For those of us involved in day to day D&O insurance transactions, it is a recognized fact that cannabis-related companies represent a tough class of insurance business. Different insurers take different approaches to the business, but at best it is a risk class that most carriers approach warily. There are reasons for the caution, mostly having to do with questions relating to legality across and between jurisdictions. The question of potential claims is a little less certain, as there arguably are relatively few claims examples. However, a recent securities class action lawsuit involving a Canadian-based cannabis business may provide some insight into the kinds of claims in which these kinds of companies may become involved – at least those that are publicly traded.
Cronos Group is a Canadian-based company organized to produce and distribute cannabis products with the requirements of Health Canada’s Access to Cannabis for Medical Purposes Regulations. (Cannabis products are to be legal in Canada, subject to applicable regulations, on October 17, 2018.) Cronos’s common shares trade on NASDAQ under the symbol “CRON.”
On August 21, 2018, Cronos issued a press release announcing its initial supply agreements for retail distribution, both government-operated and private, across various Canadian provinces for the launch of the Canadian recreational market in October 2018.

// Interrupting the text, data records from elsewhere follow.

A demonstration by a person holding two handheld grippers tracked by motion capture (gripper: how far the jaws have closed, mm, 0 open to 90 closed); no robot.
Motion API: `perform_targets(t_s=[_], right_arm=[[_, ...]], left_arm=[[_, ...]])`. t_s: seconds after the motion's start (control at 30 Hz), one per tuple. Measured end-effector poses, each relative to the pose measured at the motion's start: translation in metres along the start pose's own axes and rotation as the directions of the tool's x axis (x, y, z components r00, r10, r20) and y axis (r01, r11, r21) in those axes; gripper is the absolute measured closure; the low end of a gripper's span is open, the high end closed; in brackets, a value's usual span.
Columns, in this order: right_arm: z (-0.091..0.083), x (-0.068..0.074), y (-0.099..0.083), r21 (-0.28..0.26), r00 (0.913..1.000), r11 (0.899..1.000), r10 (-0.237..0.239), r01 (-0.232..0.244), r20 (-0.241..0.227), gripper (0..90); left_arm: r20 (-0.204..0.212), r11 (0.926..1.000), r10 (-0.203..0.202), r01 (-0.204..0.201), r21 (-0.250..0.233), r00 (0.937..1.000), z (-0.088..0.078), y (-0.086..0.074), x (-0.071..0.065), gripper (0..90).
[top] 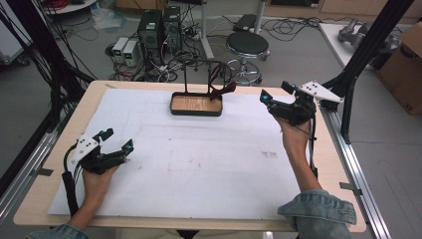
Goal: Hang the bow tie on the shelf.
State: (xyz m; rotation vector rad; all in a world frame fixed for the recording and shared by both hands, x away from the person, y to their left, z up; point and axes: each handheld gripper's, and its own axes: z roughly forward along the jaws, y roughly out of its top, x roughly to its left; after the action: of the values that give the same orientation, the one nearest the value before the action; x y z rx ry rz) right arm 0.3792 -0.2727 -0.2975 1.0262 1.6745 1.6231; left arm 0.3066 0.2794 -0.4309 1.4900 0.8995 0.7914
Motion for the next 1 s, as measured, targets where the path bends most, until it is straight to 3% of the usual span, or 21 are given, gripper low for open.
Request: perform_targets(t_s=[0.27, 0.47, 0.57, 0.77, 1.0], right_arm=[[-0.023, 0.005, -0.026, -0.027, 0.9999, 1.000, 0.007, -0.007, -0.008, 11.6], [-0.039, 0.010, -0.047, -0.046, 0.9998, 0.999, 0.010, -0.009, 0.019, 11.2], [-0.046, 0.011, -0.054, -0.020, 0.9996, 0.999, 0.027, -0.026, 0.011, 10.5], [-0.060, 0.016, -0.076, -0.053, 0.9988, 0.998, 0.024, -0.021, 0.044, 10.5], [-0.070, 0.019, -0.104, -0.021, 0.9973, 1.000, 0.014, -0.013, 0.072, 10.4]], left_arm=[[-0.003, 1.0000, 0.004, -0.004, 0.006, 1.0000, 0.000, 0.000, 0.000, 15.8], [-0.004, 1.0000, 0.005, -0.005, 0.007, 1.0000, 0.000, 0.000, 0.000, 15.8], [-0.003, 1.0000, 0.004, -0.004, 0.007, 1.0000, 0.000, 0.000, 0.000, 15.8], [-0.002, 0.9999, 0.006, -0.006, 0.011, 1.0000, 0.000, 0.000, 0.000, 15.8], [-0.001, 0.9999, 0.008, -0.008, 0.012, 1.0000, 0.000, 0.000, 0.000, 15.8]])
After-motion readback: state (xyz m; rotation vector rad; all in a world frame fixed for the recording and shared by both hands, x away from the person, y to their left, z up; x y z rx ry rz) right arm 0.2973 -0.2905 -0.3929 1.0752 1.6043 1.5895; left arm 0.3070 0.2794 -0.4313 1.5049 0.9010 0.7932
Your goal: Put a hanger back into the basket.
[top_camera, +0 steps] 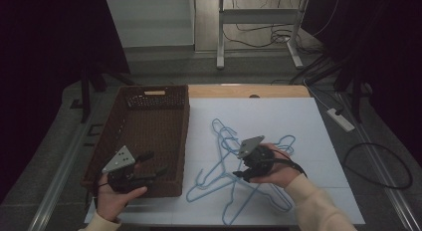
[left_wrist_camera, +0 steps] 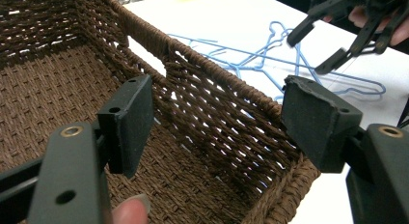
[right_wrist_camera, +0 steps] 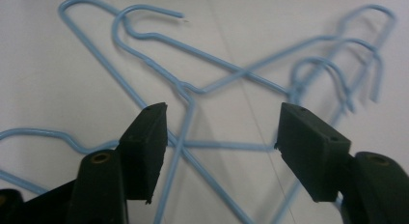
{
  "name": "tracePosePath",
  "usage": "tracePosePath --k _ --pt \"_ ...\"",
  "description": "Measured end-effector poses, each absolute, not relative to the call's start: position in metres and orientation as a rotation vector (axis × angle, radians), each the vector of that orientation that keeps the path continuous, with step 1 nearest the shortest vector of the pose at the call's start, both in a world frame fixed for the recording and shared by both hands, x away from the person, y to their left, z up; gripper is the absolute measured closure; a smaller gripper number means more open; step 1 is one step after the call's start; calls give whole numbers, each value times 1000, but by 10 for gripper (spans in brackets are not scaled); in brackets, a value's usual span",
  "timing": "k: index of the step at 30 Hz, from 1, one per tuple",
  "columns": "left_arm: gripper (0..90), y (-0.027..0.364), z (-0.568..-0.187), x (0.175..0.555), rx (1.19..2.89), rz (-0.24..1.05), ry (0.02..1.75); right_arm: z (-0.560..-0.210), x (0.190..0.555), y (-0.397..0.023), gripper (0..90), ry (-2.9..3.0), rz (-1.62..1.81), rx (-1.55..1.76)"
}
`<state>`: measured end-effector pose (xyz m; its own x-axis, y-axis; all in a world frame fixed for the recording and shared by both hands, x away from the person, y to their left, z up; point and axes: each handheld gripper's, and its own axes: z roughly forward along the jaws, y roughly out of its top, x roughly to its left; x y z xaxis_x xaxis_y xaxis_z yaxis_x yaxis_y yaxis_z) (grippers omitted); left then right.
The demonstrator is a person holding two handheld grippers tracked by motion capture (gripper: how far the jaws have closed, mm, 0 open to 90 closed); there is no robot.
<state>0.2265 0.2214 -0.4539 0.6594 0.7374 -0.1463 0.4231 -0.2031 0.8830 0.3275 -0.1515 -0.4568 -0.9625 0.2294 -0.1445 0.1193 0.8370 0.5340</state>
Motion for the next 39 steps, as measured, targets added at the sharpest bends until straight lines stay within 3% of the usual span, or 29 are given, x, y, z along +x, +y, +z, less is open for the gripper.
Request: tracePosePath --k 10,22,39 --pt "284 221 -454 227 1836 375 917 -467 333 -100 387 2938 619 -37" --pt "284 220 -455 227 1842 370 912 -488 338 -74 463 2989 443 -237" --pt "284 219 -455 227 1840 379 904 -499 342 -62 751 3033 298 -423"
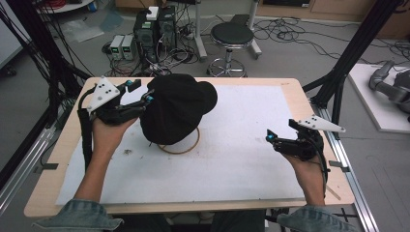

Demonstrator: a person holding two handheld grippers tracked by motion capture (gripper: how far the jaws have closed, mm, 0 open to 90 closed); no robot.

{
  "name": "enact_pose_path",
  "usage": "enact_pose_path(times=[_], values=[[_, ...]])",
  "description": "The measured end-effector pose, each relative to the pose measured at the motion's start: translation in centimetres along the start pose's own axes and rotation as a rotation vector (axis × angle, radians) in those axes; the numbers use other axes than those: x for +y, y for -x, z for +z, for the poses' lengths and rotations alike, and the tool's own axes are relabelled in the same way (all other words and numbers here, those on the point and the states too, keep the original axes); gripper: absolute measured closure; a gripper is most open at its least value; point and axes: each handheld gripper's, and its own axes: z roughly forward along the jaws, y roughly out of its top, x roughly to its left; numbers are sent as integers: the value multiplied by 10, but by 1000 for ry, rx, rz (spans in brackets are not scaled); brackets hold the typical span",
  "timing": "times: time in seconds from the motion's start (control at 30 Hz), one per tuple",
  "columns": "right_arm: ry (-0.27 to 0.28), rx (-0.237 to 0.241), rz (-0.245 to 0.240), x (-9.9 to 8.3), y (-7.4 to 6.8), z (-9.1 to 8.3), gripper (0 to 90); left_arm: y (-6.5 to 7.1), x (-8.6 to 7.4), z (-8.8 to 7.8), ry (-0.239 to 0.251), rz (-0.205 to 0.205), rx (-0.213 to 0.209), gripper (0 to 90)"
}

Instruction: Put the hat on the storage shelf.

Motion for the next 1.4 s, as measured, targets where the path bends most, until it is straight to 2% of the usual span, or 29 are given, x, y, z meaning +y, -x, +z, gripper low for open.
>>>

On August 30, 2018, short-seller Citron Research issued an article entitled “Cronos: The Dark Side of the Cannabis Space,” as discussed here. Among other things, the article claims that Cronos was “all talk” and was omitting key details about the size of its distribution agreements. The article also reportedly claimed that Cronos “appears to have been deceiving the investing public by purposely not disclosing the size of its distribution agreements with provinces — unlike every other major cannabis player.” The report also stated that “Our sources have informed us that it’s because the agreements are so small they could never justify the premium investors are paying for the stock.” In reaction to the release of the Citron Report, Cronos’s share price dropped more than 28%.
The Securities Lawsuits
On September 4, 2018, a Cronos shareholder filed a securities class action lawsuit in the Southern District of New York against the company and its CEO, Michael Gorenstein. The complaint purports to be filed on behalf of Cronos investors who purchased the company’s shares between August 21, 2018 and August 30, 2018. According to the plaintiff’s attorneys’ September 4, 2018 press release (here), the complaint (a copy of which can be found here) alleges that the defendants “failed to disclose: (1) that the size of Cronos’ distribution agreements with the provinces was relatively small; and (2) that, as a result of the foregoing, Defendants’ positive statements about Cronos’ business, operations, and prospects were materially false and/or misleading, and/or lacked a reasonable basis.” The complaint alleges that the defendants’ statement violated the federal securities laws and seeks to recover alleged damages on behalf of the purported class of investors.
On September 14, 2018, a second Cronos shareholder filed a complaint in the Southern District of New York against the company and against Gorenstein. A copy of the second complaint can be found here. The allegations in the second complaint are substantially similar to the allegations in the first-filed complaint. The September 14, 2018 press release of the plaintiff’s attorneys who filed the second of the two complaints can be found here.
A number of Cannabis businesses have launched offerings in recent months, seeking to take advantage of the end of Cannabis prohibition in Canada, as well as the expanding legality in a number of U.S. states. While there clearly will be successful businesses in this space, the market sector is still developing and a number of competitors have emerged.
Beyond competition questions, the businesses still face legal uncertainties. Even after recreational marijuana use becomes legal in Canada in October, the substance will still face legal prohibitions at the federal level in the U.S., as well as in most of the individual U.S. states. The legal uncertainty continues to make many U.S.-based D&O insurers cautious about companies in the cannabis space.
Interestingly, it is not the legal uncertainties per se that are behind the new lawsuits against Cronos. Rather, the lawsuit arises out of the kind of questions that might arise in connection with any new venture in any developing business space. Here questions about the distribution arrangements into which Cronos claims to have entered and based upon which it hopes to conduct businesses within the Canadian provinces affected the company’s share price. The lawsuits and the underlying circumstances are a reminder that beyond questions surrounding the cannabis businesses’ product there are the more basic operational and financial questions that pertain to any new business venture.
In any event, the new lawsuits against Cronos provide examples of the kinds of claims that can arise in connection with cannabis-related businesses. As the industry develops and evolves, there undoubtedly will be further questions and further claims. The emergence of these issues and claims should help underwriters as the developing guidelines to try to underwriting these kinds of risks. The claims should also help the companies’ insurance advisors as the companies attempt to manage and transfer their risks.